Fighting fires is no joke: temperatures above 800 °C (or 1,472 °F), huge areas affected, quick spread and low visibility. There’s also the social and economic impact: according to the USA’s National Interagency Fire Center, over a million acres of US territory have been affected by wildfires in the last ten years, while the suppression cost has averaged $1.8 billion during the same span.
Today’s technology helps fight those forest fires but, according to specialists, it is still limited.
“Typically, some satellites only provide four or five snapshots [of a wildfire] daily, and a lot can change throughout the day,” Marcus Johnson, Automation Subproject Manager at NASA, explained during a panel promoted by the HAPS Alliance. “So getting a solution that is more persistent is really needed.”
That’s where advancements in the High Altitude Platform Stations (HAPS) field can change the picture.
HAPS are flying radio stations located between 20 km to 50 km (12.4 miles to 31 miles) above the ground at a specified, nominal, fixed point relative to the Earth, according to the International Telecommunication Union (ITU). It is expected that HAPS systems “can potentially be used to provide both fixed broadband connectivity for end-users and transmission links between the mobile and core networks for backhauling traffic,” according to the body.

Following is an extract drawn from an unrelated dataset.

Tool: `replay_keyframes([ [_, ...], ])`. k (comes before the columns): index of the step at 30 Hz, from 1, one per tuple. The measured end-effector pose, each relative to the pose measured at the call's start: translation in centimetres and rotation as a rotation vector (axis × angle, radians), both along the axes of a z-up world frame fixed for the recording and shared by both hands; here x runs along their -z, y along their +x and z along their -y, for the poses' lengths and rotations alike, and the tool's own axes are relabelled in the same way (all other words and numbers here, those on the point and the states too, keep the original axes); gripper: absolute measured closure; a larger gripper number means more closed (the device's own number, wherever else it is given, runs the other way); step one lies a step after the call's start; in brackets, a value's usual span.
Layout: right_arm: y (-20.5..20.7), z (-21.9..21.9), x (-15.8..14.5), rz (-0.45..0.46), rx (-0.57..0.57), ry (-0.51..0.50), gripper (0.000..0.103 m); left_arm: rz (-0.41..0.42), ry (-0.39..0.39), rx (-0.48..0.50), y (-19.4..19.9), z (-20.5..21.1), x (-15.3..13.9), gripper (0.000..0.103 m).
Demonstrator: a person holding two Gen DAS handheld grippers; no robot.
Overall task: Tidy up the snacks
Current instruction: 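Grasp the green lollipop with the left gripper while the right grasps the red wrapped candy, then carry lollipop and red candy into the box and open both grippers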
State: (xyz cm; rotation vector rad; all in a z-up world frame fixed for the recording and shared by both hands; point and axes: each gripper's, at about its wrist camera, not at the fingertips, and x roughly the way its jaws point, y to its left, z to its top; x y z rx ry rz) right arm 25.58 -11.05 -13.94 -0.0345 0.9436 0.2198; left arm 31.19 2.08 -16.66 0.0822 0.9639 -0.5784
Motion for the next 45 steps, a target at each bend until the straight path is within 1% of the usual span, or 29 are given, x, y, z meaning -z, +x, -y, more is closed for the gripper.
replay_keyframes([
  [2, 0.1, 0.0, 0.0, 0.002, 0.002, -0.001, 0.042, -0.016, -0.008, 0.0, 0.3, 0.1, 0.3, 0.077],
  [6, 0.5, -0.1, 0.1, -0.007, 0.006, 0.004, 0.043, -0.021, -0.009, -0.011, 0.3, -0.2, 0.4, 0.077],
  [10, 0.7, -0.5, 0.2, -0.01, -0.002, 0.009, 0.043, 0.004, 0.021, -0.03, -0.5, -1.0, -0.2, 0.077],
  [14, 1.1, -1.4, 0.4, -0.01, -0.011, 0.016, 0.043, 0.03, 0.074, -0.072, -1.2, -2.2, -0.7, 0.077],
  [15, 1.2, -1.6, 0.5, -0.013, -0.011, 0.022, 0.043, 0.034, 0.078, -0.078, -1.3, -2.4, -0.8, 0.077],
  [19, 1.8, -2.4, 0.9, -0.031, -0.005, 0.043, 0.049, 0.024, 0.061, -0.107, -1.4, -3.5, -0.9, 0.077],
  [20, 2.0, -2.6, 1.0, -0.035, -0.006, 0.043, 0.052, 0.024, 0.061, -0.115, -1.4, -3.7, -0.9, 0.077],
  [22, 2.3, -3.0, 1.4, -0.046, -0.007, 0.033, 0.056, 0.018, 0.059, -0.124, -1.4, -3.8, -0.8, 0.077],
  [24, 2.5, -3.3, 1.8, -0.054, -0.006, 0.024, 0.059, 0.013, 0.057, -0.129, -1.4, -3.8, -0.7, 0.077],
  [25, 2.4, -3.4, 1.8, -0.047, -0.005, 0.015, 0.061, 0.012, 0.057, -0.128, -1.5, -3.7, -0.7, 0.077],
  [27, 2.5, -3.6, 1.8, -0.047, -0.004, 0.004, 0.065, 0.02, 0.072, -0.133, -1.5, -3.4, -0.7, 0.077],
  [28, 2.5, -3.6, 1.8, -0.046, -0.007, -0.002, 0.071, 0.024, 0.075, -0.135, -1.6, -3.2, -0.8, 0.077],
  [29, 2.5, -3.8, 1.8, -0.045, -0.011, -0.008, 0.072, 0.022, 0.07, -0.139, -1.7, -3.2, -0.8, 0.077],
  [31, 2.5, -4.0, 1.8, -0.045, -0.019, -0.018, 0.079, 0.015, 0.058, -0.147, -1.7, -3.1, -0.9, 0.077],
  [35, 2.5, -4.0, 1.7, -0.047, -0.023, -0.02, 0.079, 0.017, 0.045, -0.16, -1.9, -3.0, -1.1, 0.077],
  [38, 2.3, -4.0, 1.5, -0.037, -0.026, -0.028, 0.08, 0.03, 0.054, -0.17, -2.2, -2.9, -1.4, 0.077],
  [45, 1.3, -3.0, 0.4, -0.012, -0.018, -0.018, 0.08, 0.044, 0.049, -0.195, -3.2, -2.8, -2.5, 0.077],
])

Yet researchers are still scratching the surface of what HAPS systems can deliver, especially when coupled with 5G and beyond. Often, more questions arise at each stage.

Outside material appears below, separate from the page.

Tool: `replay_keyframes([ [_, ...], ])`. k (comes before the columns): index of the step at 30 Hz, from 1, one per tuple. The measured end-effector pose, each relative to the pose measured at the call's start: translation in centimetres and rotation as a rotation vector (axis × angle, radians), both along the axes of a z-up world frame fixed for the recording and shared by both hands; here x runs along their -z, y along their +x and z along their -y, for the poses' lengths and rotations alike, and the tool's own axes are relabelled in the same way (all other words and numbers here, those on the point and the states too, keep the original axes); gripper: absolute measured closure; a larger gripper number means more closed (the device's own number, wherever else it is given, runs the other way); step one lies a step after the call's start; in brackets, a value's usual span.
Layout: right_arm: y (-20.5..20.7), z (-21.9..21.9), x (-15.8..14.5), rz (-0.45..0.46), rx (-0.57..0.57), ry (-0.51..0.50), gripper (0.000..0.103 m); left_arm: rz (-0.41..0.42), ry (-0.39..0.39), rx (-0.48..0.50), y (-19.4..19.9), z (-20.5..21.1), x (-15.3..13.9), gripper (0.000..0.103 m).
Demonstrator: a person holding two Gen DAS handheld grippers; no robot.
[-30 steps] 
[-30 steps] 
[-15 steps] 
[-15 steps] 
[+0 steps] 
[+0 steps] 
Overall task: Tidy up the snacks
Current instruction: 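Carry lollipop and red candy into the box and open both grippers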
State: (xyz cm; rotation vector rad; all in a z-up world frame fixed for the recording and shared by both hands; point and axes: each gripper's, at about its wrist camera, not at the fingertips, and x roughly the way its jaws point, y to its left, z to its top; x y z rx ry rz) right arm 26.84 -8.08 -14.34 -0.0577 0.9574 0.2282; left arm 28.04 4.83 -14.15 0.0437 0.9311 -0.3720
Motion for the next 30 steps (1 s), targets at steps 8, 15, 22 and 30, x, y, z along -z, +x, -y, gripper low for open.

“What we are really trying to enable [with HAPS] is a basic situation awareness. What’s going on in the airspace is trying to connect the dots [between stakeholders]. But as we start creating more digital information exchanges, the need for communication becomes more prevalent,” Johnson said.
The Help Comes From Up Above
NASA and other stakeholders – like Airbus and Raven Industries – are figuring out how HAPS can successfully suppress wildfires more effectively while reducing costs.
“Persistence” seems to be a recurring term to describe challenges in this field. As discussed at a May 2021 NASA workshop, researchers identified the lack of persistence in fire detection/ tracking and communications as the two major gaps in today’s firefighting technology.
In 2019 NASA launched a programme to develop an at-altitude concept “intended to support future operations and scale for application[s]” like high altitude, long-endurance (HALE) vehicles, unmanned free balloons, airships, and supersonic or hypersonic aircraft.
In Europe, agencies and private companies are also investing efforts to develop the HAPS environment and more efficiently fight fires. According to the European Forest Fire Information System (EFFIS), the continent registered over 17,300 forest fires between 2009 and 2019, so the problem is a very material one to solve.
The European Union consortium FIRE-RES, for instance, will investigate how to generate new knowledge on sustainable integrated fire management models that help define positive future scenarios and demonstrate innovations to achieve them.
Airbus, one of the 35 members of the research initiative, will be in charge of proposing a definition for HAPS service, simulating how these services can perform and developing a roadmap for implementation.
According to Pere Roca, Technical Director at Airbus, the simulation will consist of a constellation of HAPS above the Mediterranean Arch, the region affected the most by forest fires. The company will also include protected natural areas and other sites where the risk of wildfires is considered high.
“The project consists in simulating how this fleet is able to cover all these events [fires] popping up,” Roca explained during the HAPS Alliance event.
FIRE-RES was granted € 21.5 million in investments and will kick off in December 2021, lasting until November 30, 2025.
Technology Taking Off
With so many projects starting in different regions, the HAPS community seems to be hopeful that the coming years have a lot in store for the development of this technology, in a movement that can help governments and administrations not only to fight wildfires but also connect underserved communities.
“One thing I continue to be excited about is the speed at which not only organisations but the infrastructure around HAPS and HAPS technology is advancing,” said Greg Ewert, VP and Treasurer at HAPS Alliance.
“The 3 billion unconnected and underserved folks in the world are not only a problem but also an opportunity for someone to crack that nut. I think 2022 is going to be a year for investigating how we can get the business models, the regulations in place so that we can start proving out the technology.”